BEGIN RECORDED DATA

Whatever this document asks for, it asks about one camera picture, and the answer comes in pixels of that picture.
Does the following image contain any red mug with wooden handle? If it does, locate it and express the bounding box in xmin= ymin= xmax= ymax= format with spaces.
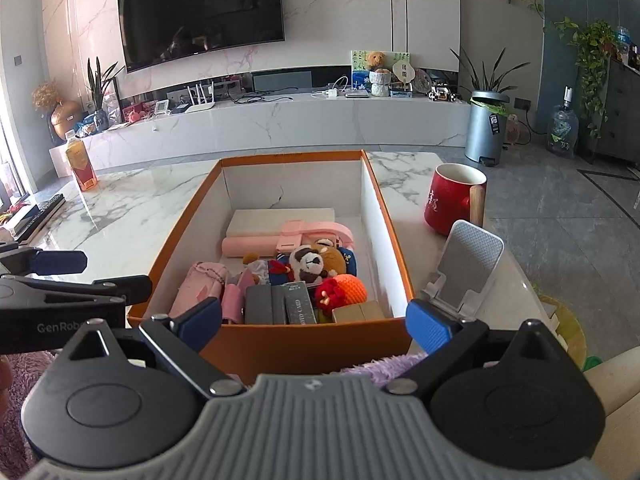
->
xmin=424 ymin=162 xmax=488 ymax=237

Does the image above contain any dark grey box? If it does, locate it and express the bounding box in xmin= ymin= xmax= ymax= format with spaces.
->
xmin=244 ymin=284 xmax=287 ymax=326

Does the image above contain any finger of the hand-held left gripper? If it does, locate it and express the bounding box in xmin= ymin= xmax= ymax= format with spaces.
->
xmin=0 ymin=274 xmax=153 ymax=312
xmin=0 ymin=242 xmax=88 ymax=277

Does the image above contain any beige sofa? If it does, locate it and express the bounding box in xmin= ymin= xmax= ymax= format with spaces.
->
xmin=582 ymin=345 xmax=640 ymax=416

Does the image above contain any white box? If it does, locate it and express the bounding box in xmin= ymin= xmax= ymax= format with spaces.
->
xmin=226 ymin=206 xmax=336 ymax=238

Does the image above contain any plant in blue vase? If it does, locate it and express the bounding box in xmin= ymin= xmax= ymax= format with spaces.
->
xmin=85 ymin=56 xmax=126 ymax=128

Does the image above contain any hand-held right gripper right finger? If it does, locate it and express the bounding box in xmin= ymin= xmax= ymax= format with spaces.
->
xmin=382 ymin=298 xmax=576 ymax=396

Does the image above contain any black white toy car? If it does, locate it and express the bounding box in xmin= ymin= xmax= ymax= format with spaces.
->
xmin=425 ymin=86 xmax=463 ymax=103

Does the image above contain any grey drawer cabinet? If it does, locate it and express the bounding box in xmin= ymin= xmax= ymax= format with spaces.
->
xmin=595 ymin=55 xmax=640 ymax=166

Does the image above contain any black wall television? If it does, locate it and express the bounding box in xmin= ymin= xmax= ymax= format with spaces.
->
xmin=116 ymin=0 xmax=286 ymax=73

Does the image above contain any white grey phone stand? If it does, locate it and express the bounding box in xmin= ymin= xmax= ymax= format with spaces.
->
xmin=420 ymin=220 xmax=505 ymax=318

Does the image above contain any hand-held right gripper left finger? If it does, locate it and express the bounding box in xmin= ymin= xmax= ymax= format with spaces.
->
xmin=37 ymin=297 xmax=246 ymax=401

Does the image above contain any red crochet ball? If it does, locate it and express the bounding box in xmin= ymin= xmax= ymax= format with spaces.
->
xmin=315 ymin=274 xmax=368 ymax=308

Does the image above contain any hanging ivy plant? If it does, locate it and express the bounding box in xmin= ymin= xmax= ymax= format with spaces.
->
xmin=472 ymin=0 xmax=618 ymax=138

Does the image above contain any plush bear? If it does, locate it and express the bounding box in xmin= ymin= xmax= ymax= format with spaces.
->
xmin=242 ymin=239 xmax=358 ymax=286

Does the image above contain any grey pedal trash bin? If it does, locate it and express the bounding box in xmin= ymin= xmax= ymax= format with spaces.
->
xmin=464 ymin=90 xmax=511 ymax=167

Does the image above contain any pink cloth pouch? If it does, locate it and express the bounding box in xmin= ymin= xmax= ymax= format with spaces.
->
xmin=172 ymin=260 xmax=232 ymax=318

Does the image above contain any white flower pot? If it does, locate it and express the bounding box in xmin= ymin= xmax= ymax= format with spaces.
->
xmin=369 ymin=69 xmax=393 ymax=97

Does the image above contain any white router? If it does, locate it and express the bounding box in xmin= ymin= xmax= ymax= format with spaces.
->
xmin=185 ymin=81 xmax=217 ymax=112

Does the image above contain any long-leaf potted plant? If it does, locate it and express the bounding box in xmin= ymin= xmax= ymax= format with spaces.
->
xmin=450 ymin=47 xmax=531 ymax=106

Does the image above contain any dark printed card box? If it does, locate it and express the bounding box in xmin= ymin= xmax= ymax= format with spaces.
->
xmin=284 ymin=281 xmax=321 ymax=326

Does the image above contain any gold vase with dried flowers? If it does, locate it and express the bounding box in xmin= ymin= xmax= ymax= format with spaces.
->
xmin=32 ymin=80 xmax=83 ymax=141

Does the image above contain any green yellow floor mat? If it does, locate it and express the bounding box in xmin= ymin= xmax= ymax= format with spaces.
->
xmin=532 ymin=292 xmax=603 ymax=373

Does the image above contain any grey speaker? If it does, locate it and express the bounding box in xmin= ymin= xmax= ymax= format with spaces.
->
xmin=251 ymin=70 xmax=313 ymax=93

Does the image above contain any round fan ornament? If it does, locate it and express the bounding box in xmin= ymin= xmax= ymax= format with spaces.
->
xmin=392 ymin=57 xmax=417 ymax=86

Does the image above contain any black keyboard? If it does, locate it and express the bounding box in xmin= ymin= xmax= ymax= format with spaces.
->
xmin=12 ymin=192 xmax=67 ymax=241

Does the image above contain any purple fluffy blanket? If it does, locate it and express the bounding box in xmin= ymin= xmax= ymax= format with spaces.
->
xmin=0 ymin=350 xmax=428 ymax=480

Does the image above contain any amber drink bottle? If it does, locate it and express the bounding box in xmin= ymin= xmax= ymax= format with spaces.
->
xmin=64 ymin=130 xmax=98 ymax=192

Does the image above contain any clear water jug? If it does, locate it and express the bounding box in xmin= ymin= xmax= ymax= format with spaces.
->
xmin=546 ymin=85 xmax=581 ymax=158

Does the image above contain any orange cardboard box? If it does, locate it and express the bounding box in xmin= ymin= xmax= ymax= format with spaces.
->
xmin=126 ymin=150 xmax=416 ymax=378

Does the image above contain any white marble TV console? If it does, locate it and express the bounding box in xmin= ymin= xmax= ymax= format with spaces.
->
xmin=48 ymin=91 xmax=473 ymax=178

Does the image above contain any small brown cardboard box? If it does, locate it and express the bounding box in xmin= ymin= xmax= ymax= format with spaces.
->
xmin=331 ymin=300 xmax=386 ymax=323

END RECORDED DATA
BEGIN RECORDED DATA

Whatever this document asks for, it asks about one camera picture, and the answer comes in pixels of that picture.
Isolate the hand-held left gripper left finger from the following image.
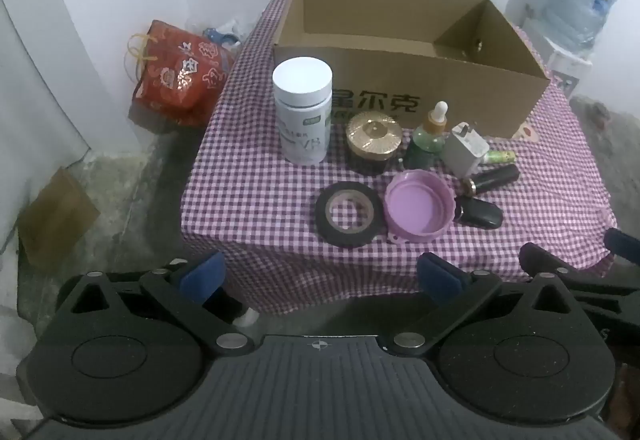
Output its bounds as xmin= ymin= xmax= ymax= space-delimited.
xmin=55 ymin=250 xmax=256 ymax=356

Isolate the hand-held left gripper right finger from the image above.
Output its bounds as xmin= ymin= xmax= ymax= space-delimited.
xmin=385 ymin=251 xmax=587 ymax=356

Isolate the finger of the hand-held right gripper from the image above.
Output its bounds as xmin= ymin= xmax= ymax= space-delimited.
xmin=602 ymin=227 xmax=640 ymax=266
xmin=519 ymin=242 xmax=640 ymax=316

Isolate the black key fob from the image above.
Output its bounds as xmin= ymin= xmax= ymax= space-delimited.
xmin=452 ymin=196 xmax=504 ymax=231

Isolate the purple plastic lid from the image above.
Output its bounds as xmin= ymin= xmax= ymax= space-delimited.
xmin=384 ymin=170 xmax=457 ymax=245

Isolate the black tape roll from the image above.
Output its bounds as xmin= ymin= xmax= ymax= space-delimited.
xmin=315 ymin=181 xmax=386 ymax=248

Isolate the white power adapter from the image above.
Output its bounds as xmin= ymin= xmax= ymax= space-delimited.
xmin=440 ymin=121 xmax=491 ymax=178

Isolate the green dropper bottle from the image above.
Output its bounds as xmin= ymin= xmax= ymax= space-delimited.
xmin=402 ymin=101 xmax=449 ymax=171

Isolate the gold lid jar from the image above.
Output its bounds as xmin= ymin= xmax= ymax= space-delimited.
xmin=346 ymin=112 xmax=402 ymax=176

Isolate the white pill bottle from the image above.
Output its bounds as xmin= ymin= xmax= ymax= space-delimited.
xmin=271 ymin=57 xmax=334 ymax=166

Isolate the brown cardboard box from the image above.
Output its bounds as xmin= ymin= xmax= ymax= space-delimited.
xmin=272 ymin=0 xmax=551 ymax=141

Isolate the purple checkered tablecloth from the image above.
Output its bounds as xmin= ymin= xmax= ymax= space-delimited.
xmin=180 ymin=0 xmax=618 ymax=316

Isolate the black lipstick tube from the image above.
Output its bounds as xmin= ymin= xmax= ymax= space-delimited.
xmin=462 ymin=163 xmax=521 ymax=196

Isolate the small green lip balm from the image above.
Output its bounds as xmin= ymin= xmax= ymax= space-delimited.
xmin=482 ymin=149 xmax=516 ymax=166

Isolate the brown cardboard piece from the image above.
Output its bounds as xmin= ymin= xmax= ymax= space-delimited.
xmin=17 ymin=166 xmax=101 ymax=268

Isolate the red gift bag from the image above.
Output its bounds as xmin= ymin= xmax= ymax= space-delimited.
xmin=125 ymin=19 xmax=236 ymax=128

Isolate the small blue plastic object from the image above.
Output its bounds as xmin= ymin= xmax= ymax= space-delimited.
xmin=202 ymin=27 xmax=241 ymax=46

END RECORDED DATA

→ **PROBLEM TO SOLVE**: Number of lines containing the word "bottle" in the material above: report this figure and nothing more.

→ **SOLUTION**: 3